Create the roles and the resources for each role

Now, in the Snowflake UI, let’s open a worksheet and we will create the roles and the resources needed for each of the 3 roles “HUMANRESOURCES”, “DATASCIENTIST” and “DATACITIZEN”.

We also create a warehouse for each role.

Each warehouse is configured using the smallest size (Snowflake warehouses deliver the computing power, and the sizes go from X-SMALL to 4XLARGE, and their computing power and prices double each time from 1 credit per hour to 128 credits per hour).

The billing is per second, after the first minute, and I’ve set the warehouses to suspend after one minute.

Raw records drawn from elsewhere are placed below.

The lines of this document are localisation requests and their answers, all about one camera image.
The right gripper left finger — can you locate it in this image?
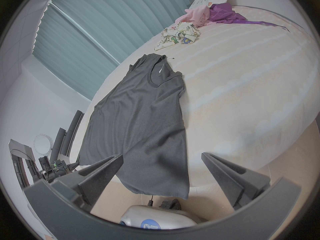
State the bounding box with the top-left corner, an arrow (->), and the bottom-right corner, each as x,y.
51,154 -> 124,212

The dark grey chest of drawers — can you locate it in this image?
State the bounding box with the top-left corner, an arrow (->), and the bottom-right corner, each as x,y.
66,110 -> 85,157

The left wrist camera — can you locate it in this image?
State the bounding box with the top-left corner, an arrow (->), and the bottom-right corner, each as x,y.
38,156 -> 52,174

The blue-green curtain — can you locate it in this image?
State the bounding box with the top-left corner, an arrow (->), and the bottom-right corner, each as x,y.
32,3 -> 120,101
50,0 -> 195,64

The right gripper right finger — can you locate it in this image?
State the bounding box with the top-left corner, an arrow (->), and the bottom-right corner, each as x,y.
201,151 -> 272,208

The bed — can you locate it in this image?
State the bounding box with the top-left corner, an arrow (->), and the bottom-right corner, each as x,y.
76,0 -> 317,199

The round wall mirror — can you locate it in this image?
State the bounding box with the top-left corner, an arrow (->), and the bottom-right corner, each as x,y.
34,133 -> 52,155

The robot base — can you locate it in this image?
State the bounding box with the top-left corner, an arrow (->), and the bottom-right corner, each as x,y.
119,195 -> 209,231

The cream printed garment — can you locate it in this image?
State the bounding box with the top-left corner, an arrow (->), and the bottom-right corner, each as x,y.
154,23 -> 201,51

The pink garment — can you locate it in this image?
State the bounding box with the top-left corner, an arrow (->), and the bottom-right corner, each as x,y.
175,5 -> 217,27

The black sleeveless top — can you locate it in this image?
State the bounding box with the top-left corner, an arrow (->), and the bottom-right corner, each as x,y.
78,54 -> 190,200

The purple satin garment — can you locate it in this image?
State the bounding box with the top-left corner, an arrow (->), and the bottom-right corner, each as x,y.
209,3 -> 290,32

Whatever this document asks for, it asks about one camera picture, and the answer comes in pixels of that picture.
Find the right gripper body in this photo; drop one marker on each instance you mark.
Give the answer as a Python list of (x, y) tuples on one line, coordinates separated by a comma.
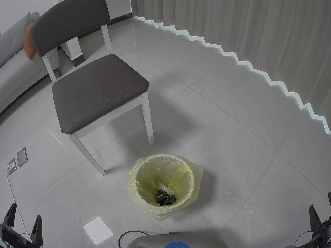
[(324, 230)]

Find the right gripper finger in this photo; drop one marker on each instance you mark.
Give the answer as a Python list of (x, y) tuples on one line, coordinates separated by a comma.
[(330, 200), (314, 222)]

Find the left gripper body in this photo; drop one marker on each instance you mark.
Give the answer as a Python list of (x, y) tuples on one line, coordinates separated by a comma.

Finally, we create a user of the Human resources from the UK.

-- Initialization

use role ACCOUNTADMIN;
use warehouse COMPUTE_WH;

-- Create 3 different roles

create or replace role "HUMANRESOURCES";
create or replace role "DATASCIENTIST";
create or replace role "DATACITIZEN";

-- Create one warehouse for each of the 3 roles

create or replace warehouse HR_XSMALL_WH with
warehouse_size = 'X-SMALL'
auto_suspend = 60
auto_resume = true
initially_suspended = true;

create or replace warehouse DS_XSMALL_WH with
warehouse_size = 'X-SMALL'
auto_suspend = 60
auto_resume = true
initially_suspended = true;

create or replace warehouse DC_XSMALL_WH with
warehouse_size = 'X-SMALL'
auto_suspend = 60
auto_resume = true
initially_suspended = true;

-- Create a user of the Human resources based in the UK

create user HUMANRESOURCES_USER_UK PASSWORD = '******'
DEFAULT_WAREHOUSE = 'HR_XSMALL_WH'
default_namespace = 'employees'
must_change_password = true;

Column policies

Masking policies

Now let’s create masking policies. Each making policy is assigned to a data type (integer, string…).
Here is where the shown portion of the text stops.